### PROBLEM DESCRIPTION
Set down the listing again, word for word.

──────────────────────────────

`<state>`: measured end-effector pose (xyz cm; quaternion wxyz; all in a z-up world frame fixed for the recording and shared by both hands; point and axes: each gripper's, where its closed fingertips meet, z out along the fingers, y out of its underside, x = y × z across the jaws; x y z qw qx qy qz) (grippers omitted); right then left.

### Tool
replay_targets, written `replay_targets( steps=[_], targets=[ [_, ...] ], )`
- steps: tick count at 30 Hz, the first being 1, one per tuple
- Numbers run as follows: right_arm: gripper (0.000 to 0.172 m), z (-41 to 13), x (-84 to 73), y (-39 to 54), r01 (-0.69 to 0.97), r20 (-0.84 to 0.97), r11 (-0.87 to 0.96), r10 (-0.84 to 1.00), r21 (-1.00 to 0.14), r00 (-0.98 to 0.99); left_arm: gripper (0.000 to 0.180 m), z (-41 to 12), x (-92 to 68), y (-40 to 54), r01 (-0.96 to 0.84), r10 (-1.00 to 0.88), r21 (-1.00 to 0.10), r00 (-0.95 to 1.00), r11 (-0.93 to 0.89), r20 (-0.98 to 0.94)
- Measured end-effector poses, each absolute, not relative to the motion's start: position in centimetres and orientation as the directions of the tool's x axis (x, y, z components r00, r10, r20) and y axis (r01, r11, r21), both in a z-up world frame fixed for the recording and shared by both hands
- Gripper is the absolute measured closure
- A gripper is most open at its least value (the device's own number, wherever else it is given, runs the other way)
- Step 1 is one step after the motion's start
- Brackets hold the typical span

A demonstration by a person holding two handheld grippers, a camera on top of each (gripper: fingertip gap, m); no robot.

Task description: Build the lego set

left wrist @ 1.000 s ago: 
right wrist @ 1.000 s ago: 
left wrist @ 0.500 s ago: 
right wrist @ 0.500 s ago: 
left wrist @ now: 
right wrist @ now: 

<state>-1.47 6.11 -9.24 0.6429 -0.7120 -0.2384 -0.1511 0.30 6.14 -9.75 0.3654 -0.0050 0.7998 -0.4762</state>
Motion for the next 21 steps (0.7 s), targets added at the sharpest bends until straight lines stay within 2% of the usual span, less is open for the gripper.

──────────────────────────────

### RESPONSE BOX
`<state>`: measured end-effector pose (xyz cm; quaternion wxyz; all in a z-up world frame fixed for the recording and shared by both hands; point and axes: each gripper's, where its closed fingertips meet, z out along the fingers, y out of its underside, x = y × z across the jaws; x y z qw qx qy qz) (grippers omitted); right then left.

### Tool
replay_targets, written `replay_targets( steps=[_], targets=[ [_, ...] ], )`
- steps: tick count at 30 Hz, the first being 1, one per tuple
- Numbers run as follows: right_arm: gripper (0.000 to 0.172 m), z (-41 to 13), x (-84 to 73), y (-39 to 54), r01 (-0.69 to 0.97), r20 (-0.84 to 0.97), r11 (-0.87 to 0.96), r10 (-0.84 to 1.00), r21 (-1.00 to 0.14), r00 (-0.98 to 0.99); left_arm: gripper (0.000 to 0.180 m), z (-41 to 12), x (-92 to 68), y (-40 to 54), r01 (-0.96 to 0.84), r10 (-1.00 to 0.88), r21 (-1.00 to 0.10), r00 (-0.95 to 1.00), r11 (-0.93 to 0.89), r20 (-0.98 to 0.94)
- Measured end-effector poses, each absolute, not relative to the motion's start: position in centimetres and orientation as the directions of the tool's x axis (x, y, z components r00, r10, r20) and y axis (r01, r11, r21), both in a z-up world frame fixed for the recording and shared by both hands
- Gripper is the absolute measured closure
- A gripper is most open at its least value (the device's own number, wherever else it is given, runs the other way)
- Step 1 is one step after the motion's start
- Brackets hold the typical span

A demonstration by a person holding two handheld grippers, a camera on top of each (gripper: fingertip gap, m); no robot.

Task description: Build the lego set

left wrist @ 1.000 s ago: 
right wrist @ 1.000 s ago: 
left wrist @ 0.500 s ago: 
right wrist @ 0.500 s ago: 
left wrist @ now: 
right wrist @ now: 

<state>-1.47 6.11 -9.24 0.6429 -0.7120 -0.2384 -0.1511 0.30 6.14 -9.75 0.3654 -0.0050 0.7998 -0.4762</state>
Motion for the next 21 steps (0.7 s), targets added at the sharpest bends until straight lines stay within 2% of the usual span, less is open for the gripper.

This completes the output for the exercise.